Collected data:
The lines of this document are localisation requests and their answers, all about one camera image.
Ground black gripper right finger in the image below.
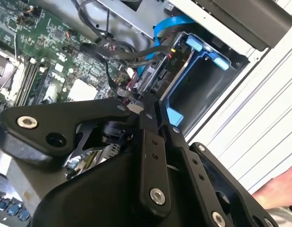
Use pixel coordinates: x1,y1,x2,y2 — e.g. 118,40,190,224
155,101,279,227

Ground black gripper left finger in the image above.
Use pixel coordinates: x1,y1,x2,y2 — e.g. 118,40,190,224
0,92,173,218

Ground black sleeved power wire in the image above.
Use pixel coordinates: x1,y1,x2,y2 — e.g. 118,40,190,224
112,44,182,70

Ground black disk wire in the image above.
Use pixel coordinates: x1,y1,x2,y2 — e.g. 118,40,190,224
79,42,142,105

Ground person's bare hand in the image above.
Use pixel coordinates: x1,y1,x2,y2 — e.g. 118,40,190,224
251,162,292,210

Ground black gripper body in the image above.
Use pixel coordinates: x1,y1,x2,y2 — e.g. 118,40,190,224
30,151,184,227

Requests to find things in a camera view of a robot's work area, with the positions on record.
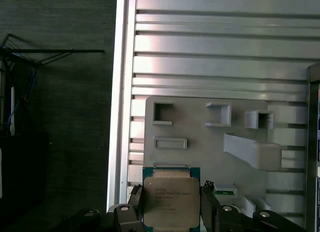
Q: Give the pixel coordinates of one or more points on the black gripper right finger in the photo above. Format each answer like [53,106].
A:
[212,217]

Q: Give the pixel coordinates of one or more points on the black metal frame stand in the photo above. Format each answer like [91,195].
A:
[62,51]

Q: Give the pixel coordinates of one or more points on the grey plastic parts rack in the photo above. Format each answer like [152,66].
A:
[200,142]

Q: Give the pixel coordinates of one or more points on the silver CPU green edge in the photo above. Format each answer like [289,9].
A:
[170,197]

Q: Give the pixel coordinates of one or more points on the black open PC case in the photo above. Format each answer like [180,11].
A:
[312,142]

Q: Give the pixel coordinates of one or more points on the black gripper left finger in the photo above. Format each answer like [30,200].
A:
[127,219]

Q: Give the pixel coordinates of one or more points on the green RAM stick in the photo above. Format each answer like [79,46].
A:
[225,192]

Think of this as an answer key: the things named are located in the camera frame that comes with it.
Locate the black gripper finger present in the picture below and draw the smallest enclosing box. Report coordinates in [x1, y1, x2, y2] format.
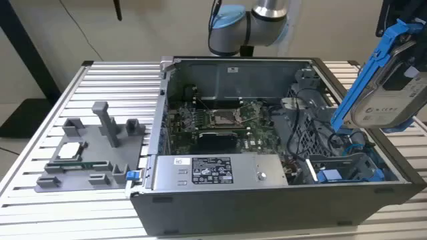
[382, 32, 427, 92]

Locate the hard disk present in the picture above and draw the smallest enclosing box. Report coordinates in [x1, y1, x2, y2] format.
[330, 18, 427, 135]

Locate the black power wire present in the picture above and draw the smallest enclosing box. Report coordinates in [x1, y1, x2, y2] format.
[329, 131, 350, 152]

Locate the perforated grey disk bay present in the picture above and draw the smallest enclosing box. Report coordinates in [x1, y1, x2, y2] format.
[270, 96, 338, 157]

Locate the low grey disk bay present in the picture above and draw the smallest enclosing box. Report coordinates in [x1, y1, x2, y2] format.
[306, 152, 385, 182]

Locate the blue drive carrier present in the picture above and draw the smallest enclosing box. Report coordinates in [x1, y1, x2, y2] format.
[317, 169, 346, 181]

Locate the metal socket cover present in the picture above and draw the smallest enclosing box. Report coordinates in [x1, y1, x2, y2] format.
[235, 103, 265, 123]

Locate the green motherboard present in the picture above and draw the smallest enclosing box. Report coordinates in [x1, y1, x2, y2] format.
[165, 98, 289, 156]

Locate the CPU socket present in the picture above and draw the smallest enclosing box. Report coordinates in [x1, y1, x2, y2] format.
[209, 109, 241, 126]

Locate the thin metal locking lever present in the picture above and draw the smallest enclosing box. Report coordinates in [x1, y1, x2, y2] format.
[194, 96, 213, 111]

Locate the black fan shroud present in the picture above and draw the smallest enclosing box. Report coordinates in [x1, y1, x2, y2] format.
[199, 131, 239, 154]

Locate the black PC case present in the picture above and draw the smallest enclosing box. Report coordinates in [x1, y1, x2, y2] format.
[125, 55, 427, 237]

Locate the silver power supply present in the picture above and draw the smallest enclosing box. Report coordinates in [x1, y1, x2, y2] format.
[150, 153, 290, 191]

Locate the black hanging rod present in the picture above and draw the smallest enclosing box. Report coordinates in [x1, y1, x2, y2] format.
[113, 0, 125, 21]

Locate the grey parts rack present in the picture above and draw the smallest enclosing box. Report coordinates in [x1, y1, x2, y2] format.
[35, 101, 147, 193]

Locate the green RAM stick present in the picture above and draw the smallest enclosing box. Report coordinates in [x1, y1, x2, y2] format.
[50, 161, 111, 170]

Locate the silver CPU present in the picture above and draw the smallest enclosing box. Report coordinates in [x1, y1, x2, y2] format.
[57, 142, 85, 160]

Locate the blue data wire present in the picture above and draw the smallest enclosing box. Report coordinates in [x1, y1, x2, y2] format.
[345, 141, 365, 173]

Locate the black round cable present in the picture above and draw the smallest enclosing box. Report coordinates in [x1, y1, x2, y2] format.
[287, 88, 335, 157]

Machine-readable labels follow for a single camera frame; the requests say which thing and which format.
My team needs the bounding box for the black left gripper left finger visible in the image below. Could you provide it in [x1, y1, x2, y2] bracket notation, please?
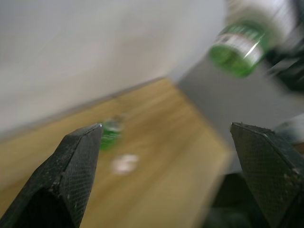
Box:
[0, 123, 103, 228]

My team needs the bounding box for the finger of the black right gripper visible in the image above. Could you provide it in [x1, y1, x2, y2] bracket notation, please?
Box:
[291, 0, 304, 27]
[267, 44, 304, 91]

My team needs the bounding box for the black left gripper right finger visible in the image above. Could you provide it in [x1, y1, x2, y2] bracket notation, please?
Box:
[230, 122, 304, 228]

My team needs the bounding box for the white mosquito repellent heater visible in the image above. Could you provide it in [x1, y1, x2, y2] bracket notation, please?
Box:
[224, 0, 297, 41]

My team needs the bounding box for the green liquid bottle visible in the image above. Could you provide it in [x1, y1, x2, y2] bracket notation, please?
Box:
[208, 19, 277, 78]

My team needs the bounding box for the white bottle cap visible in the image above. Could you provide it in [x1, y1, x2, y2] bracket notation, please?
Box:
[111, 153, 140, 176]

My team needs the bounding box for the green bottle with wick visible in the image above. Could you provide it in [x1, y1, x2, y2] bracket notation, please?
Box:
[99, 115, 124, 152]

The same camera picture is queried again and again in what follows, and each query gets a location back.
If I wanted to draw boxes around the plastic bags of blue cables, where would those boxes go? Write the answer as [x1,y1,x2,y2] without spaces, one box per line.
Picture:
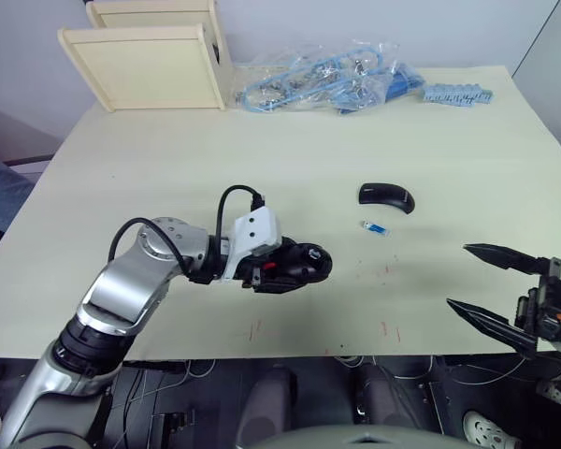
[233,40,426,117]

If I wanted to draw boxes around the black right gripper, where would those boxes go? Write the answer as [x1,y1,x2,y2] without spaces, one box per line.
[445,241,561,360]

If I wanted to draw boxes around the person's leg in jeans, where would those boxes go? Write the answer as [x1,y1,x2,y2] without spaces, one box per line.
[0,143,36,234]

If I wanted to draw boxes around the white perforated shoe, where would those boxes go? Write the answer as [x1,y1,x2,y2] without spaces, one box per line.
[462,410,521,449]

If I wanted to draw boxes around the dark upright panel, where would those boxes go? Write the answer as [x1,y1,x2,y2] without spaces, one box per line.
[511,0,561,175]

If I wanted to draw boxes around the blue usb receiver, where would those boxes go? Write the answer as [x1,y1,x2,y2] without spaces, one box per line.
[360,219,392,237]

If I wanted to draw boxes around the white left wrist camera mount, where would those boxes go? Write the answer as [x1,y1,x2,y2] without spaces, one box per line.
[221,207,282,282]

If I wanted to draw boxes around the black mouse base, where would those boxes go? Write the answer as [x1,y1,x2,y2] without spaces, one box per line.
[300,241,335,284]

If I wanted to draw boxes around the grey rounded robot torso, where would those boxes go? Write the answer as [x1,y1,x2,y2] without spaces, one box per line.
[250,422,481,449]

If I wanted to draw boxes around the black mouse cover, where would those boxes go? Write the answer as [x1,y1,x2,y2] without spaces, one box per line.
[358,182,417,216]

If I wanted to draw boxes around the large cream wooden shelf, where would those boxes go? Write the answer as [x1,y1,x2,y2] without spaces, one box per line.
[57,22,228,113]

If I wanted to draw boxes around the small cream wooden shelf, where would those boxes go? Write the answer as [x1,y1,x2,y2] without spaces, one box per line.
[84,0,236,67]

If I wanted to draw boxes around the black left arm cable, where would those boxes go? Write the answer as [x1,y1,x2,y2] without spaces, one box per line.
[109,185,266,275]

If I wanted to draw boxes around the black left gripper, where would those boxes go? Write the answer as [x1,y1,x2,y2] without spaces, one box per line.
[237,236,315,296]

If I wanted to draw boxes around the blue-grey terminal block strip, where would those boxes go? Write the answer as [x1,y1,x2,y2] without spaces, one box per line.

ACTIVITY
Print the lines from the beginning of the records up to and including the line containing "Requests to find", word for word, with no pictures.

SOLUTION TO THIS PROBLEM
The lines of this document are localisation requests and their answers, all about one camera image.
Ground black gripper right finger in the image below.
Use pixel coordinates: x1,y1,x2,y2 — e.g. 118,40,190,224
155,101,279,227

Ground black gripper left finger in the image above.
Use pixel coordinates: x1,y1,x2,y2 — e.g. 118,40,190,224
0,92,173,218

Ground black sleeved power wire in the image above.
Use pixel coordinates: x1,y1,x2,y2 — e.g. 118,40,190,224
112,44,182,70

Ground black disk wire in the image above.
Use pixel coordinates: x1,y1,x2,y2 — e.g. 118,40,190,224
79,42,142,105

Ground person's bare hand in the image above.
Use pixel coordinates: x1,y1,x2,y2 — e.g. 118,40,190,224
251,162,292,210

Ground black gripper body in the image above.
Use pixel coordinates: x1,y1,x2,y2 — e.g. 118,40,190,224
30,151,184,227

Requests to find things in a camera view of a robot's work area, with the positions on record.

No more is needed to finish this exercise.